Beta Thalassemia major is an autosomal, usually recessive disorder effecting production of the Beta globin subunit of hemoglobin. There are many different mutations that are known to cause Thalassemia Major and they all lead to ineffective erythropoiesis, causing severe anemia and transfusion dependence in the first year of life. There is also a less acutely severe form of thalassemia referred to as Thalassemia Intermedia; these patients may not require chronic transfusions. Examining the biomarkers associated with ineffective erythropoiesis and dysfunctional iron trafficking in Thalassemia Intermedia may lead to earlier diagnosis of morbidities, and better treatments for the different forms of Beta thalassemia.

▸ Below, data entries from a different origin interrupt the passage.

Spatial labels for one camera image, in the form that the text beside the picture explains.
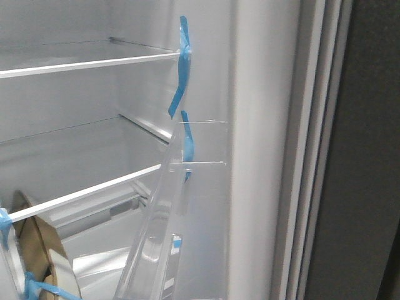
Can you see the blue tape on shelf left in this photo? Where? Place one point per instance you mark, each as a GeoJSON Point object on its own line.
{"type": "Point", "coordinates": [6, 223]}

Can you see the middle blue tape strip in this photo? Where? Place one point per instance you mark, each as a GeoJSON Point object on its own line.
{"type": "Point", "coordinates": [189, 148]}

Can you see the lower glass fridge shelf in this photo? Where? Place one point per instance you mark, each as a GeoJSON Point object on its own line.
{"type": "Point", "coordinates": [50, 165]}

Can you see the upper glass fridge shelf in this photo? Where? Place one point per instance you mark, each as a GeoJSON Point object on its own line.
{"type": "Point", "coordinates": [17, 61]}

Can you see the small blue tape piece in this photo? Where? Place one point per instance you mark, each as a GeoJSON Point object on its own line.
{"type": "Point", "coordinates": [176, 241]}

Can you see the clear plastic door bin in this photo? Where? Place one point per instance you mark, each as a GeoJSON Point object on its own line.
{"type": "Point", "coordinates": [191, 200]}

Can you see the blue tape on roll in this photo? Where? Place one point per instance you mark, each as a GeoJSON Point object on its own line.
{"type": "Point", "coordinates": [32, 289]}

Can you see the dark grey fridge door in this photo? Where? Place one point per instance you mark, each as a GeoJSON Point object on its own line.
{"type": "Point", "coordinates": [315, 150]}

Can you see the blue tape strip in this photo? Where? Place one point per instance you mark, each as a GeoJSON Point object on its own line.
{"type": "Point", "coordinates": [183, 67]}
{"type": "Point", "coordinates": [189, 148]}

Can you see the glass fridge shelf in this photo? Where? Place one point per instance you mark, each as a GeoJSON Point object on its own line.
{"type": "Point", "coordinates": [50, 165]}
{"type": "Point", "coordinates": [17, 61]}

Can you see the upper blue tape strip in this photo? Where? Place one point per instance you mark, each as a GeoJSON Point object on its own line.
{"type": "Point", "coordinates": [183, 67]}

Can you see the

Preliminary data in patients with transfusion dependent and independent thalassemia have shown high levels of ERFE relative to healthy controls. The highest levels were seen in non-transfused thalassemia patients; this data is promising in confirming ERFE’s role as a modulator of hepcidin expression, which could lead to better therapeutics for thalassemia patients.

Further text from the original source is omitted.